This thread has been locked.

If you have a related question, please click the "Ask a related question" button in the top right corner. The newly created question will be automatically linked to this question.

How to control rpmsg virtio buffer location (ARM-DSP IPC)?

Hi,

There are couple of related posts in the forum (e.g. e2e.ti.com/.../1317596;) but none of them answers the particular question presented here. This problem is related to keystone2 device:

In DSP bios configuration the line

Cache.setMarMeta(0xA0000000, 0x0FFFFFFF, 0);

is said the disable cache in the given range due to the vring buffers that reside in that location. I have two related questions:

1) Does 0xa000 0000 refer to "real" DDR3B address or MPAX mapped DDR3A address at 0x08 2000 0000? The MPAX reset value for our device maps the range 0x8000 0000-0xffff ffff to 0x08 0000 0000 - 0x08 7fff ffff.

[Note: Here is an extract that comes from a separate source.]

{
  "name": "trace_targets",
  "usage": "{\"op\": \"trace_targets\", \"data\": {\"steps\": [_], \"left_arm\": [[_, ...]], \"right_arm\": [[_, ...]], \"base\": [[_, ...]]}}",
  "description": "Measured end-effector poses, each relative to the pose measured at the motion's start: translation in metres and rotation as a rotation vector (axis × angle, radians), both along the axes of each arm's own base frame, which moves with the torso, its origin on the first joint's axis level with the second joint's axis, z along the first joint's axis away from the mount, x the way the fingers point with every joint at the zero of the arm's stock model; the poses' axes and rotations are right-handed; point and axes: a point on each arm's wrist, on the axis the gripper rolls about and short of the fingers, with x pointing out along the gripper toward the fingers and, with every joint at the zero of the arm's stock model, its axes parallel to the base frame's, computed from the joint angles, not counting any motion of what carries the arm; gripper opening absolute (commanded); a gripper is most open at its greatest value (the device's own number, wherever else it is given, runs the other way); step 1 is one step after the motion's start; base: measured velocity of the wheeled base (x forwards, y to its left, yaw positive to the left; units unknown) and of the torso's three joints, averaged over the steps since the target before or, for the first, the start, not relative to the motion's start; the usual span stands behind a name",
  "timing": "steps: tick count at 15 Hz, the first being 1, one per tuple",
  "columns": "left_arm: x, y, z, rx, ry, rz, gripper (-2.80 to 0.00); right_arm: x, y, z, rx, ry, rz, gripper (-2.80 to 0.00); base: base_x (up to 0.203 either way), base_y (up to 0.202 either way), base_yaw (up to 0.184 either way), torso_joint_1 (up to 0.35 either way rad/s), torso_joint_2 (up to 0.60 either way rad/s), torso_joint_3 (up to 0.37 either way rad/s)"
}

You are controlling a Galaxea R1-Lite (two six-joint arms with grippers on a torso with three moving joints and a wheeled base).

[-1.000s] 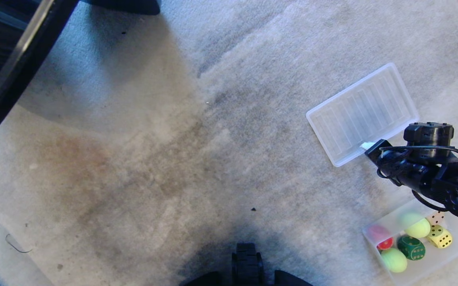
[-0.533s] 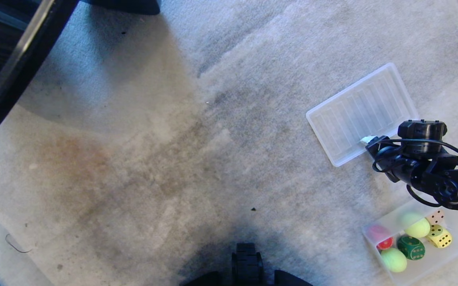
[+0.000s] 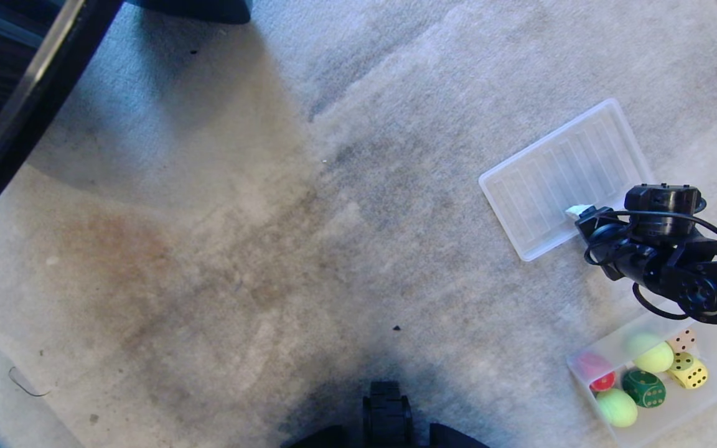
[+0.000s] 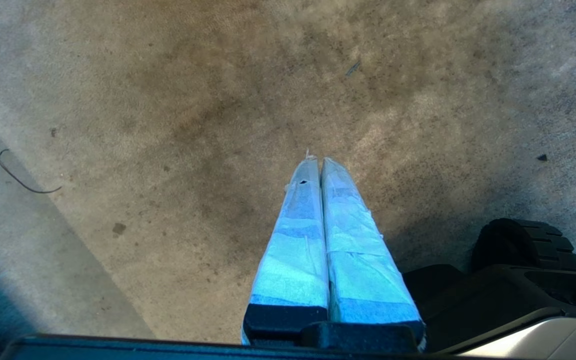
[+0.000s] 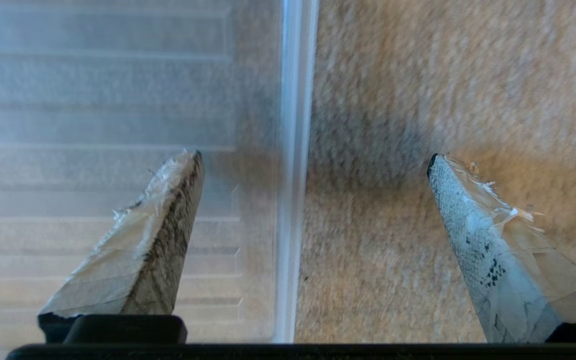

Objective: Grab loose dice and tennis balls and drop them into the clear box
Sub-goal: Close the lid

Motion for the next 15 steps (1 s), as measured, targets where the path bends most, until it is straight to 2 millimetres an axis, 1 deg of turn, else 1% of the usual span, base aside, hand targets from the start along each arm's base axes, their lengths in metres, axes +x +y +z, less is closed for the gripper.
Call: {"op": "trace_targets", "data": {"steps": [8,12,15], "left_arm": [[0.0,0.0,0.0,0.0,0.0,0.001,-2.8],[0.0,0.0,0.0,0.0,0.0,0.0,-2.8],[0.0,0.0,0.0,0.0,0.0,0.0,-2.8]], "right_arm": [[-0.005,0.0,0.002,0.009,0.0,0.004,0.0],[-0.01,-0.001,-0.007,0.016,0.037,0.012,0.0],[-0.011,-0.001,-0.013,0.07,0.046,0.001,0.0]], "base": [[0.0,0.0,0.0,0.0,0.0,0.0],[0.0,0.0,0.0,0.0,0.0,0.0],[0.0,0.0,0.0,0.0,0.0,0.0]]}}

2) We have reconfigured the CONFIG_VMSPLIT and increased the size of CONFIG_CMA_SIZE_MBYTES. It is thus very likely that our CMA block is now overlapping the "hard coded" region starting at 0xa000 0000. How can we relocate the rpmsg/virtio stuff or is it relocated automatically but we just have to find out the location and change the cache disabling accordingly?

Prompt answers are appreciated.

Regards,

Marko

  • Marko,

    1.
    If DDR3A_REMAP_EN pin is '1': (first 2GB of DDR3A)
    DDR3A - 00 8000 0000 to 00 FFFF FFFF is aliased of 08 0000 0000 to 08 7FFF FFFF(Real) .

    If DDR3A_REMAP_EN pin is '0': (2GB)
    DDR3B - 00 8000 0000 to 00 FFFF FFFF (Real)
    DDR3B(first 512MB) - 00 6000 0000 00 7FFF FFFF is aliased of 00 8000 0000 to 00 FFFF FFFF (Real)
  • Hi Raja,

    Yes, I understand the relationship between the DDR3A_REMAP_EN pin and ARM memory view. Are you saying that DSP BIOS configuration uses ARM view with the instruction that disables cache: Cache.setMarMeta(0xA0000000, 0x0FFFFFFF, 0)? I would have thought that DSP BIOS configuration is purely DSP related and the memory should be visible as "DSP view" in http://www.ti.com/lit/ds/sprs866e/sprs866e.pdf (page 93-94). In that case the address 0xa000 0000 would be in DDR3B unless the MPAX setting takes it to somewhere else already at the configuration phase.

    Could you please clarify this a bit.

    Marko

  • If I understand correctly, the question about the DSP BIOS related to code that runs on the DSP. The DSP core knows ONLY logical address so that any address in the DSP BIOS (which is 32 bit) is always logical address.

    Now for the physical address. Unless you changed it, the MPAX registers when the DSP reads or writes directly from memory have default value as you mentioned - 0x8000 0000 logical mapped into 0x8 0000 0000 . If another master moves the data, the same default value is from the SES MPAX registers (different set of registers, different user guide information)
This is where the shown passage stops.